__Problem details__
Could you please transcribe the data exactly, without the pictures?

(Source data begins)

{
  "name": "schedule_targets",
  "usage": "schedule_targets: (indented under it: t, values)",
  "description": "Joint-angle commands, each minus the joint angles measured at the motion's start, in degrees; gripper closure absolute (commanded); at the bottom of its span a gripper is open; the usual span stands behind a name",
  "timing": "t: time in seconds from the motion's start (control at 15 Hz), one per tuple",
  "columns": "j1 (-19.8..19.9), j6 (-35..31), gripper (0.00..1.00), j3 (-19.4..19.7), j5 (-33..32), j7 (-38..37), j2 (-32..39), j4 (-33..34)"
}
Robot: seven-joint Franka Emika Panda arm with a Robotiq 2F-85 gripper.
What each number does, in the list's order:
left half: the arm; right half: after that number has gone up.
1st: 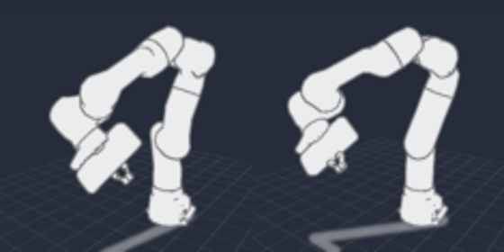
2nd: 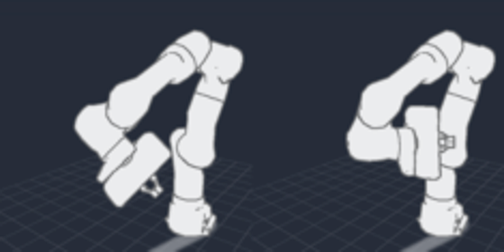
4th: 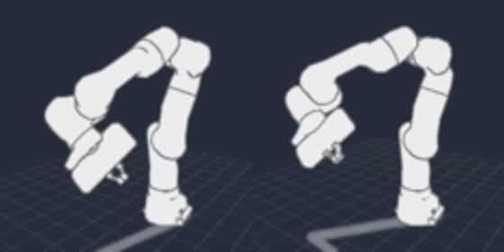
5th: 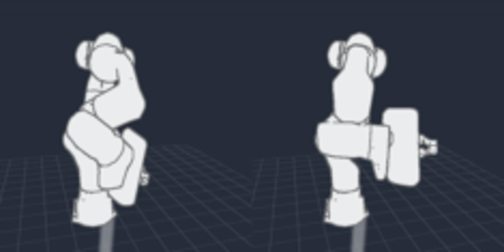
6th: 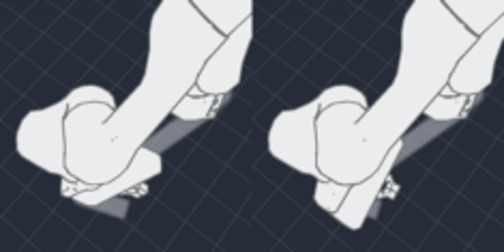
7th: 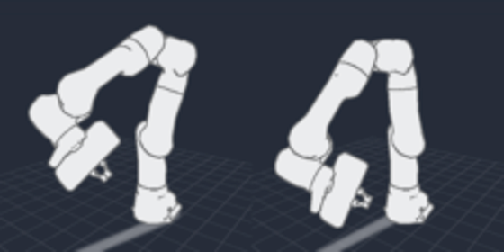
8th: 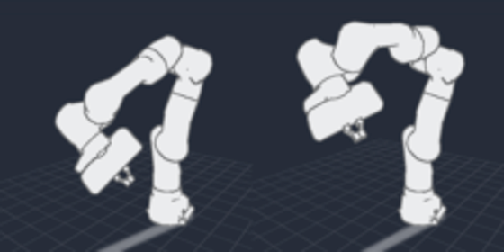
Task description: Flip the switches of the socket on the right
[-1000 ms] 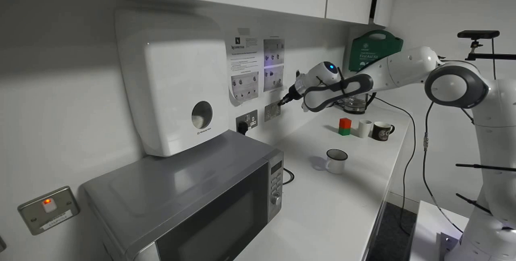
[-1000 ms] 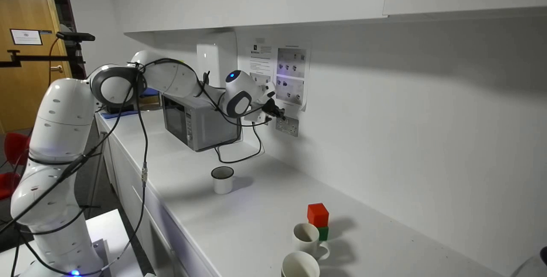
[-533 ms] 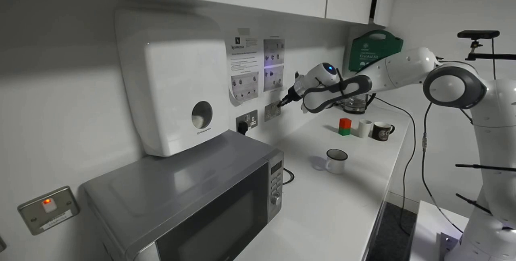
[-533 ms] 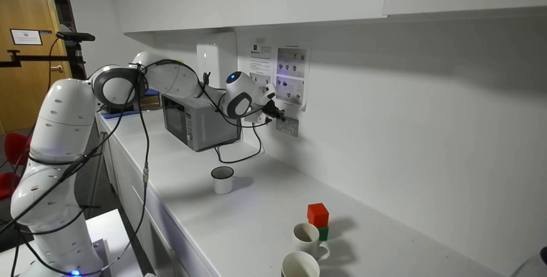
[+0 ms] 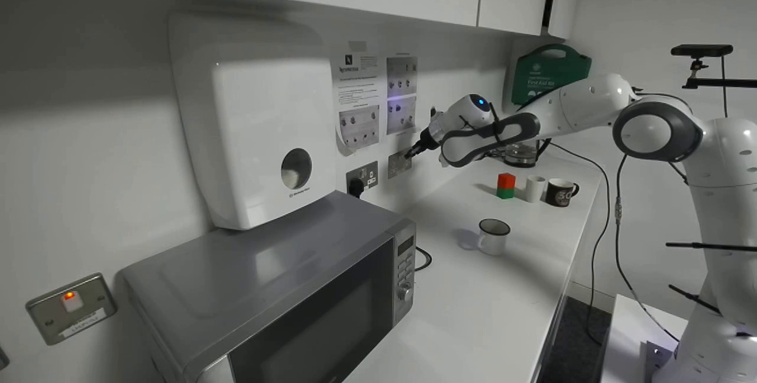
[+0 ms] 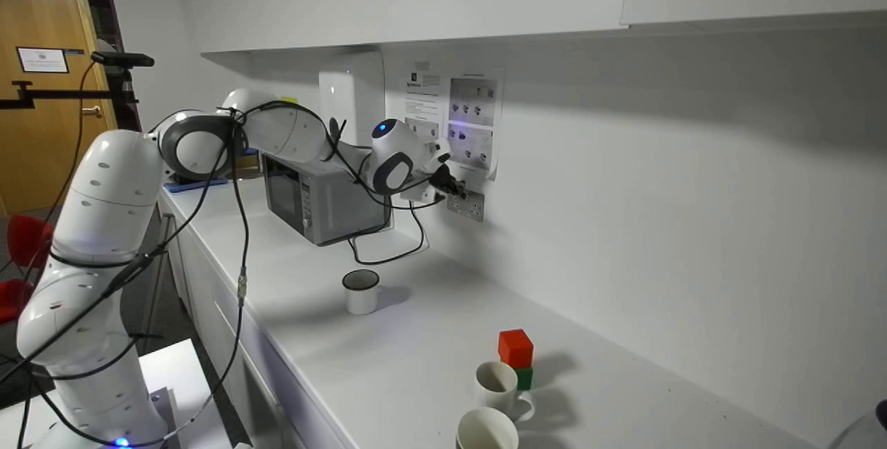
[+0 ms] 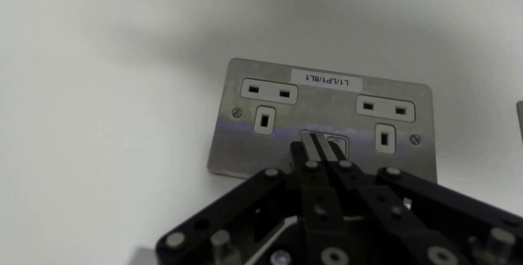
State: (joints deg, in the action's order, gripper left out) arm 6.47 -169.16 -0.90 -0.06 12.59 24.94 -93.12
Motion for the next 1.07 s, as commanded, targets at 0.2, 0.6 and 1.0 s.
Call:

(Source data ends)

__Answer for this exercise__
{
  "name": "schedule_targets",
  "usage": "schedule_targets: (indented under it: t, values)",
  "description": "Joint-angle commands, each minus the joint angles measured at the motion's start, in degrees; gripper closure absolute (commanded); at the bottom of its span a gripper is open; the usual span stands behind a name",
  "timing": "t: time in seconds from the motion's start (control at 15 Hz), one per tuple",
  "columns": "j1 (-19.8..19.9), j6 (-35..31), gripper (0.00..1.00), j3 (-19.4..19.7), j5 (-33..32), j7 (-38..37), j2 (-32..39), j4 (-33..34)"
}
Robot: seven-joint Franka Emika Panda arm with a Robotiq 2F-85 gripper.
What each number does, in the list's order:
left half: the arm; right half: after that number has gone up.
1st: 
2nd: 
4th: 
5th: 
6th: 
7th: 
8th: 
Task description: Flip the switches of the socket on the right
[-1000 ms] 
[-1000 ms] 
[-533 ms] 
[-533 ms] 
[+0 ms] 
[+0 ms] 
[+0 ms] 
State: (joints deg, in the action's order, gripper left out) arm 6.47 -169.16 -0.90 -0.06 12.59 24.94 -93.12
Motion for the next 1.07 s, as commanded, targets at 0.2, 0.6 and 1.0 s.
Call:

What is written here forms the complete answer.